Time to make a move
Blue Jays should consider trading a young hitter
Posted: Wednesday May 30, 2007 6:10PM; Updated: Wednesday May 30, 2007 6:10PM
Great work on the Hall of Fame Game. Being a teenage ballplayer, I can't imagine what it's like to be on the field with major-league talent. A quick question: Do you think the Jays should move an Alex Rios or Adam Lind or one of their many talented bullpen arms to acquire a bona fide No. 3 starter?
It's something they should consider. I would not move them just for anyone, but Toronto has done a pretty good job turning up hitters, so I wouldn't worry about being caught short there. The best move in baseball these days is when GMs trade for young starters who are just about to break through. That's what Toronto needs to do. What kind of pitchers am I talking about? John Maine, Oliver Perez, Chris Young and Chad Gaudin, a guy the Jays gave up too quickly (probably because I actually put the ball in play against him in a 2005 spring training game).
You forgot Ichiro in your column about active hitters who may reach 3,000 hits. The Bill James projection is off for him because it does not account for the years in Japan, but if he plays to 41 or 42, he'll make it. Add in his Japan hits and he'll make 4,000.
I'm not ready to simply add his hits in Japan to his major-league total and put him in the 3,000 hit club. Don't get me wrong, the guy is an incredible hitting machine and is headed to the Hall of Fame, but I think his career should be viewed differently than guys who played their whole career in the bigs.
Why does everybody think that John Smoltz is a lock for the Hall of Fame? As a starter he is like Orel Hershiser -- a Cy young award, each missed a lot of time and each had a lot of 15-12 type years. As a reliever he is like Eric Gagne.
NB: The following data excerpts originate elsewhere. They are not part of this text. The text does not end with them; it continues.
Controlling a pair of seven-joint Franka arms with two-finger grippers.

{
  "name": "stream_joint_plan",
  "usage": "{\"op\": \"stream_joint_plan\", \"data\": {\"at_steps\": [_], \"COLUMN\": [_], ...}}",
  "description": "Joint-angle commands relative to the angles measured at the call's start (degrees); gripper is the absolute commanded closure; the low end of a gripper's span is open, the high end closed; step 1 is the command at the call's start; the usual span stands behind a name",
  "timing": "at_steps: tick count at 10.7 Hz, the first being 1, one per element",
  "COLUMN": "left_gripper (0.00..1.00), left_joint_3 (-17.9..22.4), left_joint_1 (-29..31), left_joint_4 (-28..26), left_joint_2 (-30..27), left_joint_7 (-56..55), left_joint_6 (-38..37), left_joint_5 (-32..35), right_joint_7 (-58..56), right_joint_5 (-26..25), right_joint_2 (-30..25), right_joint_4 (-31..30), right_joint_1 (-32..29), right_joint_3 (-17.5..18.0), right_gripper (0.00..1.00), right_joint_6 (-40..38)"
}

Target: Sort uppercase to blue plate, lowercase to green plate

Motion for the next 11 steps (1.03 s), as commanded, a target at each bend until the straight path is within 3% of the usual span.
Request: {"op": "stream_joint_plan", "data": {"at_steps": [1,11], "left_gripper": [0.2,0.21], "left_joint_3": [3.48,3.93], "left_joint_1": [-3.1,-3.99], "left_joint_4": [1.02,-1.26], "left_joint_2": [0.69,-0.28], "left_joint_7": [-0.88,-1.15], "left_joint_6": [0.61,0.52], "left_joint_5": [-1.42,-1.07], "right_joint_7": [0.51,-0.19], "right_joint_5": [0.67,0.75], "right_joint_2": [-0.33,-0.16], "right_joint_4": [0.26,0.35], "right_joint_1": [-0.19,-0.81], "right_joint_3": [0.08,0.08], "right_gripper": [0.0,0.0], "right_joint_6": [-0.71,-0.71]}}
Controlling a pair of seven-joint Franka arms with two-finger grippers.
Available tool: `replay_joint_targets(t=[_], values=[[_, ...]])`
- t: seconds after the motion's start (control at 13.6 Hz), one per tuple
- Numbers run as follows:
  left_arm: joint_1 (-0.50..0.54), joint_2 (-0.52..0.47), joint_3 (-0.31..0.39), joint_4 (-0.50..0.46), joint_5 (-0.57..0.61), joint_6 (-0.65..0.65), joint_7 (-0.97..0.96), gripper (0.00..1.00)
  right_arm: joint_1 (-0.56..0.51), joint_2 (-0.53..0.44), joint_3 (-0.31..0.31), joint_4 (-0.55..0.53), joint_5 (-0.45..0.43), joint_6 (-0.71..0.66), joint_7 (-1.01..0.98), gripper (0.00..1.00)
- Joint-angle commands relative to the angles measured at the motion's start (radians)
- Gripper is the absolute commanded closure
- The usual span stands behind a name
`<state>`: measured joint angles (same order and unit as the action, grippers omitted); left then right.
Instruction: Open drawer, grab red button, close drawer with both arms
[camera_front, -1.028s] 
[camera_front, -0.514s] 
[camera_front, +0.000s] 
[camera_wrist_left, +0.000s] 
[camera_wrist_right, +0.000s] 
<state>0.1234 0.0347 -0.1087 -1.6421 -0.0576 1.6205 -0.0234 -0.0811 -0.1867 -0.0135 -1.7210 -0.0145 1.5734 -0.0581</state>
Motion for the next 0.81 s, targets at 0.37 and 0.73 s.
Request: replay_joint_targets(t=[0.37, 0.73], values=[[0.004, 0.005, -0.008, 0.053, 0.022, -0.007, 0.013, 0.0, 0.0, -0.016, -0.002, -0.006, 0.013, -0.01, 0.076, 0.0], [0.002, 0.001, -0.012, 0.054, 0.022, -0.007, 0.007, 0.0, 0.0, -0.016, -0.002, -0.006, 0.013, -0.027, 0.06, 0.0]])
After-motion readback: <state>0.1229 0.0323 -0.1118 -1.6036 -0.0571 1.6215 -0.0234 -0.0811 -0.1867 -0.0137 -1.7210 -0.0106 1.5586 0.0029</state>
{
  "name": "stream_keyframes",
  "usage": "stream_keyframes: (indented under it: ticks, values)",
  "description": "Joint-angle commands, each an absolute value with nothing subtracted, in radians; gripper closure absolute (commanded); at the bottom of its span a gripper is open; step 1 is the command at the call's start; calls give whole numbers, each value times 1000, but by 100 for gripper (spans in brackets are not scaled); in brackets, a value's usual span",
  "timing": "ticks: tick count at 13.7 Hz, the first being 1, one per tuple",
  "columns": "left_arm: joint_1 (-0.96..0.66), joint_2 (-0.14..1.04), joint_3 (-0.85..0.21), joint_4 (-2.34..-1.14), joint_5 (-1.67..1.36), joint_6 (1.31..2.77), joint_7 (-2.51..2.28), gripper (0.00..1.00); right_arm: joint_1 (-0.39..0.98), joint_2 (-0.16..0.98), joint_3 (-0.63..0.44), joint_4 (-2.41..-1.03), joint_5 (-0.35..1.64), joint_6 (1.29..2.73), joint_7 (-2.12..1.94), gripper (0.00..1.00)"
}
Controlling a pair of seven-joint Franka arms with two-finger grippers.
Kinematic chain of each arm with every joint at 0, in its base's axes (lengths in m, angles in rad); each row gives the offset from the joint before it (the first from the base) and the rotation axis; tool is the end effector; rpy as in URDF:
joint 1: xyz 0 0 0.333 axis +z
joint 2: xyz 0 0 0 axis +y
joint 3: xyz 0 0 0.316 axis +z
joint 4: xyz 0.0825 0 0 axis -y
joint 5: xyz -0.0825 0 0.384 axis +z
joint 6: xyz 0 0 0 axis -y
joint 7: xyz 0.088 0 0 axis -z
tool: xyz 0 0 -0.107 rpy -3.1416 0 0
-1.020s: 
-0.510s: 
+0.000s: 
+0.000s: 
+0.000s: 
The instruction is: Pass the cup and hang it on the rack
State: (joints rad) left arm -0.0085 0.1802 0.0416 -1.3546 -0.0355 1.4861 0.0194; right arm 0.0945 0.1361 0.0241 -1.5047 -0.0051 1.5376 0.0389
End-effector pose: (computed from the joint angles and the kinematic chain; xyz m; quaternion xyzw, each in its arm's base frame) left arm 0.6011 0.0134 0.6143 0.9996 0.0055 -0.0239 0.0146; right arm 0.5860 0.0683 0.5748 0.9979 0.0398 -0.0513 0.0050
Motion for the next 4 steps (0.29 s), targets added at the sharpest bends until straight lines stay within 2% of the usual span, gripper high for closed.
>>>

Brilliant for three years. If neither Hershiser nor Gagne are Hall of Famers or are even "on the bubble," why is Smoltz?
His closest comp is Dennis Eckersley; Smoltz was the better starter, Eck the better closer. Also, Smoltz is one of the best postseason/big game pitchers of his generation, which adds bonus points to his regular season resume. He'd be on my short list of candidates to start the one game I needed to win. That counts for something.
In your mailbag you mentioned how Terry Francona is one of the better managers in baseball. I beg to differ. There are are handful of managers that I have watched over the years that continuously demonstrate an inability to handle their bullpens properly. They are the most overrated managers in the game -- Bobby Cox, Jim Tracy, Ned Yost, Willie Randolph and Terry Francona.
Bullpen management has become the one area in baseball where you're bound to get criticism. And usually it's because the guy didn't do his job, not because the manager made a bad choice. I think Francona does a good job because he understands the percentages associated with statistical analysis but he's not afraid to go against them if the game situation gives him another vibe. I don't think he manages with the usual "cover your butt" philosophy we see all the time. I appreciate that.
Could Dean Hancock (Josh's father) be in any greater form of denial? This guy sues everyone even remotely connected to the crash that killed Josh and points the finger at everyone except where it should be: his son. Josh was a 29-year-old man. A car stalling in the highway was not the proximate cause of the accident, nor was the tow truck, which was there to be seen. If Josh Hancock hadn't been plastered, which was his own doing, he'd still be alive. No one put a gun to his head and demanded that he drink all night. Additionally, he was distracted by a cell phone call at the time of the accident. The Hancock family's lawsuit is a sad example of how litigious and personally unaccountable our society has become.
I understand how you can read it that way. But I can't imagine what it must be like to be his father or other family members. They must be searching for answers and wondering what might have been, including what might have been if his drinking ceased at some point that night. From what I understand it's pro forma to name scads of people in the lawsuits to see what sticks. I believe that's more of a legal strategy than it is a personal willingness to assign blame to others. So while I agree with your premise that Josh's decision to drink and drive is the root cause of his death, I can't begrudge the family for exploring the possibility of other factors that may have contributed.